For data extraction, we chose to group the data in two ways. First, a 'Study Summary' was created (see online supplementary table S1 http://bjsm.bmj.com/content/49/10/642/suppl/DC1), which summarises the study population, PPTs, aims and results of each study. Next, we examined the names of the PPTs and the methodology of each study to determine whether certain tests were used more often, and if there was a consensus in how the tests were labelled and performed (see online supplementary table S2 http://bjsm.bmj.com/content/49/10/642/suppl/DC1).
Methodological quality was critiqued using the COSMIN four-point scoring system (excellent, good, fair, poor) designed for systematic reviews with the worst score serving as the global score in each subsection. In addition, we followed the adaptations to COSMIN for a review on PPTs as described previously (see online supplementary appendix B http://bjsm.bmj.com/content/49/10/642/suppl/DC1). Quality of measurement properties including reliability, measurement error, hypothesis testing/construct validity, criterion validity (including predictive validity) and responsiveness (both internal and external) were assessed using a rating scale of 'positive', 'indeterminate' and 'negative' for each property (see online supplementary appendix C http://bjsm.bmj.com/content/49/10/642/suppl/DC1). For both these steps, one author (EJH) applied the adapted COSMIN checklist for methodological quality and quality criteria to all final articles while each of the other authors did the same based on their area of expertise so that each article had at least two authors performing quality assessment. In the event that these two authors disagreed in their assessment, feedback was obtained from the other authors and a consensus was reached. Because there was a large volume of data accrued during this process, the final included studies were separated by region into hip, thigh, knee, ankle and entire lower extremity for the first three steps: data extraction, assessment of methodological quality and assessment of the quality of the measurement properties of each PPT. All studies pertaining to the knee are presented in this paper, whereas studies pertaining to the rest of the lower extremity are presented in part 2 of this series.

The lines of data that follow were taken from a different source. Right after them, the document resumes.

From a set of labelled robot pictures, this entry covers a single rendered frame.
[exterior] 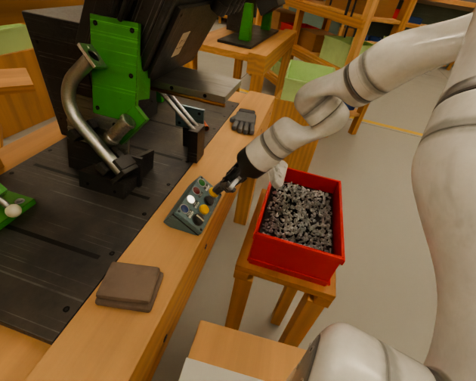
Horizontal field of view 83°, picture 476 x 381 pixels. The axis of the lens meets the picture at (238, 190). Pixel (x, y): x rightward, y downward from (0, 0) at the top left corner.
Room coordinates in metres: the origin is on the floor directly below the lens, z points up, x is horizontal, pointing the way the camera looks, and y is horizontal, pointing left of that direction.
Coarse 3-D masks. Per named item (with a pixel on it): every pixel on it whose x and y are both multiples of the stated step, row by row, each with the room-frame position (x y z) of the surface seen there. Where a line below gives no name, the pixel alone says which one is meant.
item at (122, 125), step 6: (126, 114) 0.56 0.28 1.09; (120, 120) 0.54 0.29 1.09; (126, 120) 0.54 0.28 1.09; (132, 120) 0.56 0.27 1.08; (114, 126) 0.54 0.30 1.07; (120, 126) 0.53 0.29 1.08; (126, 126) 0.53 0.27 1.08; (132, 126) 0.54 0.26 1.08; (108, 132) 0.54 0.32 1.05; (114, 132) 0.53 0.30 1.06; (120, 132) 0.53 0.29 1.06; (126, 132) 0.54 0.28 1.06; (108, 138) 0.53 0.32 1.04; (114, 138) 0.53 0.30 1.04; (120, 138) 0.54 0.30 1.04; (114, 144) 0.53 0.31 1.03
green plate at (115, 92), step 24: (96, 24) 0.63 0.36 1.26; (120, 24) 0.63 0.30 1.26; (96, 48) 0.62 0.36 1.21; (120, 48) 0.61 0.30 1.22; (96, 72) 0.61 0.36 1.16; (120, 72) 0.60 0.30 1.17; (144, 72) 0.65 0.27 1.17; (96, 96) 0.60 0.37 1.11; (120, 96) 0.59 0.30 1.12; (144, 96) 0.64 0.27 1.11
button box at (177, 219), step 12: (204, 180) 0.55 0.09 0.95; (192, 192) 0.49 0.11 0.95; (204, 192) 0.52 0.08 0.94; (180, 204) 0.44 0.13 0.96; (192, 204) 0.46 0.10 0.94; (216, 204) 0.51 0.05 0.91; (168, 216) 0.42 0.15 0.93; (180, 216) 0.41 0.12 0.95; (192, 216) 0.43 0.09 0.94; (204, 216) 0.45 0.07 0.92; (180, 228) 0.41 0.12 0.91; (192, 228) 0.41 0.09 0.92
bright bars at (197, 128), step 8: (168, 96) 0.74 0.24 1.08; (176, 104) 0.74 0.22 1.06; (176, 112) 0.71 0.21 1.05; (184, 112) 0.73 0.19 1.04; (184, 120) 0.71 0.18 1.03; (192, 120) 0.73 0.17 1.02; (192, 128) 0.70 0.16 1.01; (200, 128) 0.72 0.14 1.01; (192, 136) 0.69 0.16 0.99; (200, 136) 0.71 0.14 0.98; (192, 144) 0.69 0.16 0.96; (200, 144) 0.71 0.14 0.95; (192, 152) 0.69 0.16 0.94; (200, 152) 0.72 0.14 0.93; (192, 160) 0.69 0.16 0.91
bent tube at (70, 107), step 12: (84, 48) 0.59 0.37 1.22; (84, 60) 0.58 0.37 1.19; (96, 60) 0.59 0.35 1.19; (72, 72) 0.58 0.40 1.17; (84, 72) 0.58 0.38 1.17; (72, 84) 0.58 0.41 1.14; (72, 96) 0.58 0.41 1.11; (72, 108) 0.57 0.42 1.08; (72, 120) 0.55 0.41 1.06; (84, 120) 0.57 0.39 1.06; (84, 132) 0.54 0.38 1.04; (96, 144) 0.53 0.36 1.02; (108, 156) 0.52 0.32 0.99
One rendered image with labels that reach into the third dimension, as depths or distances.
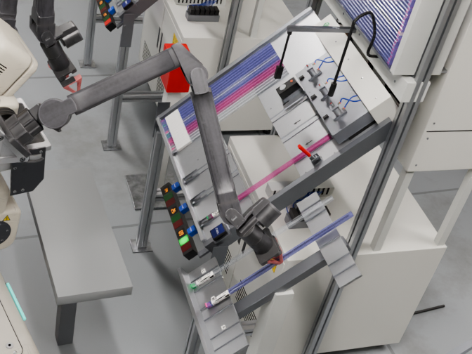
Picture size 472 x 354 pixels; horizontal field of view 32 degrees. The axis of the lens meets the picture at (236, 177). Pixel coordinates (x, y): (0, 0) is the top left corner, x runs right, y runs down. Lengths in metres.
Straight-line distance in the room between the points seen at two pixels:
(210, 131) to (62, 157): 1.93
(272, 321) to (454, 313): 1.48
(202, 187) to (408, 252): 0.80
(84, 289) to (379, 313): 1.22
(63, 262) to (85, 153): 1.45
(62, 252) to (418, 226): 1.33
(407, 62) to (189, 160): 0.91
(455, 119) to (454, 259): 1.52
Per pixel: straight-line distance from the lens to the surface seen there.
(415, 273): 3.16
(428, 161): 2.74
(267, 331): 2.54
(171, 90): 3.46
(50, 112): 2.15
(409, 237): 3.10
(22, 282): 3.43
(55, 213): 2.85
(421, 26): 2.35
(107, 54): 4.84
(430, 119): 2.62
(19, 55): 2.23
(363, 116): 2.54
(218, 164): 2.18
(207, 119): 2.17
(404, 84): 2.43
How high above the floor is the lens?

The fourth and final step, a best evidence synthesis, requires combining the information from findings regarding the methodological quality and the quality of measurement properties. The best evidence synthesis was subcategorised by PPT. In this grand summary, only studies with fair, good or excellent methodological quality were included, and the evidence for each test was rated as 'strong', 'moderate', 'limited', 'conflicting' and 'unknown'. We used 'unknown' to indicate that either there was no evidence of the statistical property or that there was evidence, but only in studies of poor methodological quality. Further, for the synthesis, only PPTs with somewhat consistent descriptions from study to study, across at least two studies, were considered for the synthesis. The evidence from studies with sample size less than 30 participants without an a priori power analysis was classified as limited evidence.